**What to do**.
When a line contains the string "camera", it counts once; give the total of such lines in the entries below and nothing else.

── Source records

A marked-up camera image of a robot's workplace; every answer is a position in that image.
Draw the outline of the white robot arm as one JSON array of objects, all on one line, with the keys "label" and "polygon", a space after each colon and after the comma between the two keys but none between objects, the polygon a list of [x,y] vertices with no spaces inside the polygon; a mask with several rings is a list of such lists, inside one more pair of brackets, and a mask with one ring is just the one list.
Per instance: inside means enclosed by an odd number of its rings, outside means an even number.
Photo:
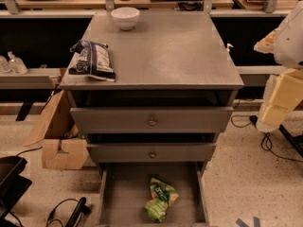
[{"label": "white robot arm", "polygon": [[257,129],[271,132],[303,101],[303,1],[295,5],[276,29],[257,42],[254,50],[272,53],[275,61],[287,68],[278,76],[268,78],[258,112]]}]

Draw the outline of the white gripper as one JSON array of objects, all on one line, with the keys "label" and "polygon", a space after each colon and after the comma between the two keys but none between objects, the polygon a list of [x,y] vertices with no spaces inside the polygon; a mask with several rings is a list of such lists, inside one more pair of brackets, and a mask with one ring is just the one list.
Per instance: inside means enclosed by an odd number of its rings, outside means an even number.
[{"label": "white gripper", "polygon": [[[275,39],[276,32],[272,30],[254,45],[254,50],[262,54],[273,54]],[[275,106],[261,105],[257,129],[262,132],[277,130],[290,113],[289,111],[297,107],[302,100],[303,72],[292,69],[281,73],[276,79],[276,86],[269,100]]]}]

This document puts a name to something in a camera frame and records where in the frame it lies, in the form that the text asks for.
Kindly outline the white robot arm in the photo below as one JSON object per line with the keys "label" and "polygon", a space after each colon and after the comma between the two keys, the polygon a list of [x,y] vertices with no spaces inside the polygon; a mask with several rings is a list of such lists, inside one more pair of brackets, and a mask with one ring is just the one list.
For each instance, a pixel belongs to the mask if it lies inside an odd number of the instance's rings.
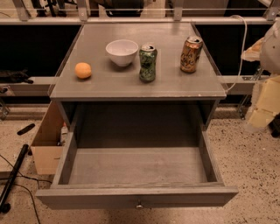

────

**Task solution**.
2